MRI of the brain with an almost nearly complete resolution of the previous lesions with some minimal changes on the right side.
Outcome and follow-up
The clinical condition showed progressive improvement at home with no recurrence of fits, cervicalgia or fever. After two weeks, the case came again for MRI, where no residual brain lesions were seen (figure 3 A,B). The case was advised to come after one year for re-evaluation or if there were any of the symptoms similar to the starting ones in the previous times. He was given a card to never use quinolone group drugs.
Figure 3.
(A B) MRI of the brain with complete resolution of the previous lesions.
Discussion
PRES can be diagnosed with reversible hyperintensities on T2-weighted cranial MR-images,3 8 9 as it is a complex multifactorial syndrome. The clinical distinguishing features were headache, confusion, seizures, cortical visual disturbances, blindness and other neurological signs. The posterior circulation zone was largely affected by it. The specific and exact pathogenic mechanisms most important to the development of PRES were not identified. However, regardless of the triggering factor, PRES indulged the development of oedema in the affected areas of the brain.10–12
We have three theories for PRES. The original theory suggested, “Overreaction of brain auto regulation results in reversible vasospasm, which in turn results in potentially reversible ischemia to the brain, especially in vascular border zone territories”.2
The second theory suggested that “Auto regulation maintains a constant blood flow to the brain, despite systemic blood pressure alterations, by means of arteriolar constriction and dilatation’’. Thus, the constricted arterioles are forced to dilate because of the increased systemic blood pressure, resulting in brain hyper perfusion. This increased perfusion pressure which was sufficient to overcome the blood–brain barrier, allowing extravasion of fluid, macromolecules and even red blood cells into the brain parenchyma. Thus, PRES represented vasogenic rather than cytotoxic oedema in the majority of cases.8
The third and the last theory suggested that at intravascular pressures just below those that could rupture the capillary wall, permeability through the endothelium increased markedly, which was most likely due to the increased pinocytotic activity through the capillary wall.
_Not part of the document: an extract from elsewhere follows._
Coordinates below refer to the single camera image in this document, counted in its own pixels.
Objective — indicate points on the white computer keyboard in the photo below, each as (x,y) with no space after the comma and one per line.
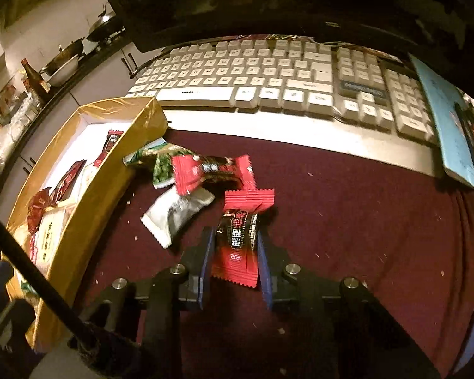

The active passage of fluid through the capillary wall may act to relieve intravascular pressure, forestalling the development of large haemorrhages.13 Thus, in this case, PRES was not a case in point of cytotoxic or vasogenic oedema, but it was a hydrostatic oedema. Nevertheless, the pathogenesis was endorsed to a failure of cerebral auto regulation that was possibly facilitated in posterior brain regions due to a sparse sympathetic innervation of the vertebrobasilar vascular system.13 However, PRES was reported in a hypertensive case associated with non-steroidal anti-inflammatory drug (NSAIDS) misuse resulting in symptoms of altered mental function, visual loss, stupor and seizures as a manifestation of acute encephalopathy and was treated by stopping NSAIDS and regulating the hypertension.14
Theories were advocated for this solid drug–disease relation, including drug-induced HTN, nephrotoxicity, direct neurotoxicity and endothelial damage.15 16
Two mechanisms show that sepsis and septic shock also seemed to have a role in the pathogenesis of PRES: endothelial derangement and microcirculation disturbances.17 Similarly, bacterial and viral infections may have a role as trigger factors rather than aetiological in the pathogenesis of PRES even when sepsis or septic shock had not been established.18 To avoid the risk of irreversible lesions, the treatment of patients with PRES should be in progress as soon as it was known. However, in the management or withdrawal of the triggering factor,19 the treatment was actually based on them.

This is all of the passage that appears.